Il rendering di un artista mostra le strutture del DNA e un "programma" di reazione chimica sullo schermo. Un "computer chimico" esegue il programma molecolare. Credito:Yan Liang, L2XY2.com
Simile all'utilizzo di Python o Java per scrivere codice per un computer, i chimici presto potrebbero essere in grado di utilizzare un insieme strutturato di istruzioni per "programmare" il modo in cui le molecole di DNA interagiscono in una provetta o in una cellula.
Un team guidato dall'Università di Washington ha sviluppato un linguaggio di programmazione per la chimica che spera semplificherà gli sforzi per progettare una rete in grado di guidare il comportamento delle miscele di reazioni chimiche nello stesso modo in cui i controller elettronici incorporati guidano le automobili, robot e altri dispositivi. In medicina, tali reti potrebbero fungere da erogatori di farmaci "intelligenti" o rilevatori di malattie a livello cellulare.
I risultati sono stati pubblicati online questa settimana (29 settembre) in Nanotecnologia della natura .
Chimici ed educatori insegnano e usano reti di reazioni chimiche, un linguaggio di equazioni secolare che descrive come si comportano le miscele di sostanze chimiche. Gli ingegneri UW portano questo linguaggio un passo avanti e lo usano per scrivere programmi che dirigono il movimento di molecole su misura.
"Partiamo da un astratto, descrizione matematica di un sistema chimico, e poi usare il DNA per costruire le molecole che realizzano le dinamiche desiderate, " ha detto l'autore corrispondente Georg Seelig, un assistente professore UW di ingegneria elettrica e di informatica e ingegneria. "La visione è che alla fine, puoi usare questa tecnologia per creare strumenti di uso generale."
Un esempio di programma chimico. Qui, UN, B e C sono specie chimiche diverse. Credito:Yan Liang, L2XY2.com
Attualmente, quando un biologo o un chimico crea un certo tipo di rete molecolare, il processo ingegneristico è complesso, ingombrante e difficile da riutilizzare per la costruzione di altri sistemi. Gli ingegneri dell'UW volevano creare un framework che offrisse agli scienziati maggiore flessibilità. Seelig paragona questo nuovo approccio ai linguaggi di programmazione che dicono a un computer cosa fare.
"Penso che questo sia interessante perché ti permette di risolvere più di un problema, " disse Seelig. "Se vuoi che un computer faccia qualcos'altro, basta riprogrammarlo. Questo progetto è molto simile in quanto possiamo dire alla chimica cosa fare".
Gli esseri umani e altri organismi dispongono già di reti complesse di molecole di dimensioni nanometriche che aiutano a regolare le cellule e a tenere sotto controllo il corpo. Gli scienziati ora stanno trovando modi per progettare sistemi sintetici che si comportano come quelli biologici con la speranza che le molecole sintetiche possano supportare le funzioni naturali del corpo. A quello scopo, è necessario un sistema per creare molecole di DNA sintetico che variano in base alle loro funzioni specifiche.
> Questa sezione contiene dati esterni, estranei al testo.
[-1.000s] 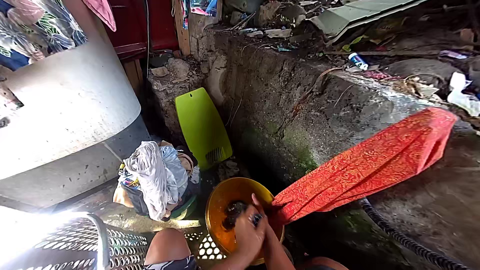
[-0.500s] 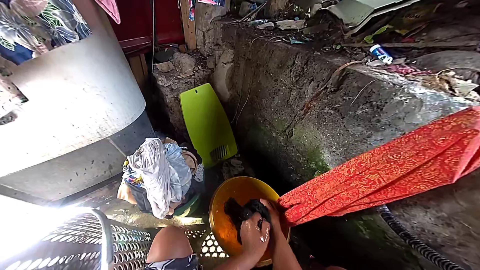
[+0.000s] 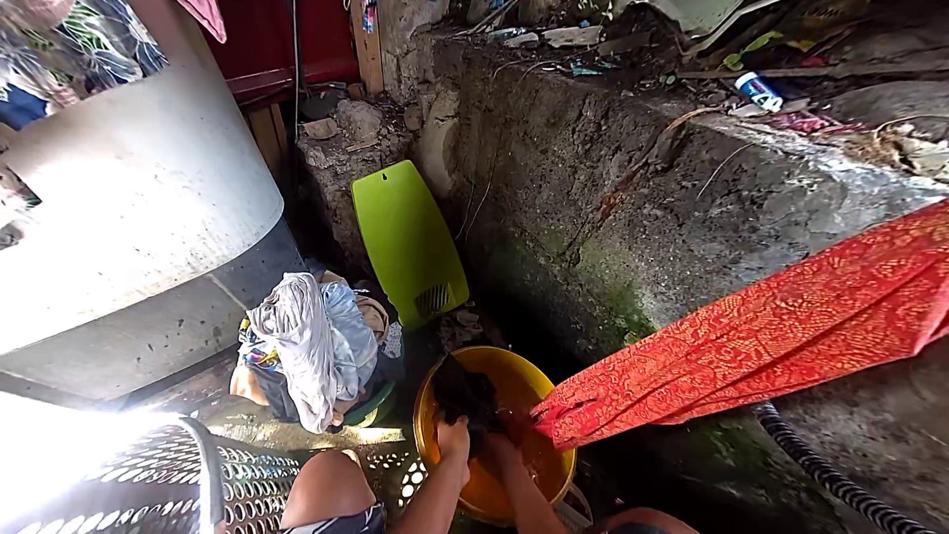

Il nuovo approccio non è pronto per essere applicato in campo medico, ma gli usi futuri potrebbero includere l'utilizzo di questa struttura per creare molecole che si autoassemblano all'interno delle cellule e fungono da sensori "intelligenti". Questi potrebbero essere incorporati in una cella, quindi programmato per rilevare anomalie e rispondere secondo necessità, magari somministrando farmaci direttamente a quelle cellule.
Seelig e il collega Eric Klavins, un professore associato di ingegneria elettrica UW, ha recentemente ricevuto 2 milioni di dollari dalla National Science Foundation come parte di un'iniziativa nazionale per promuovere la ricerca sulla programmazione molecolare. Il nuovo linguaggio sarà utilizzato per supportare questa iniziativa più ampia, disse Seelig.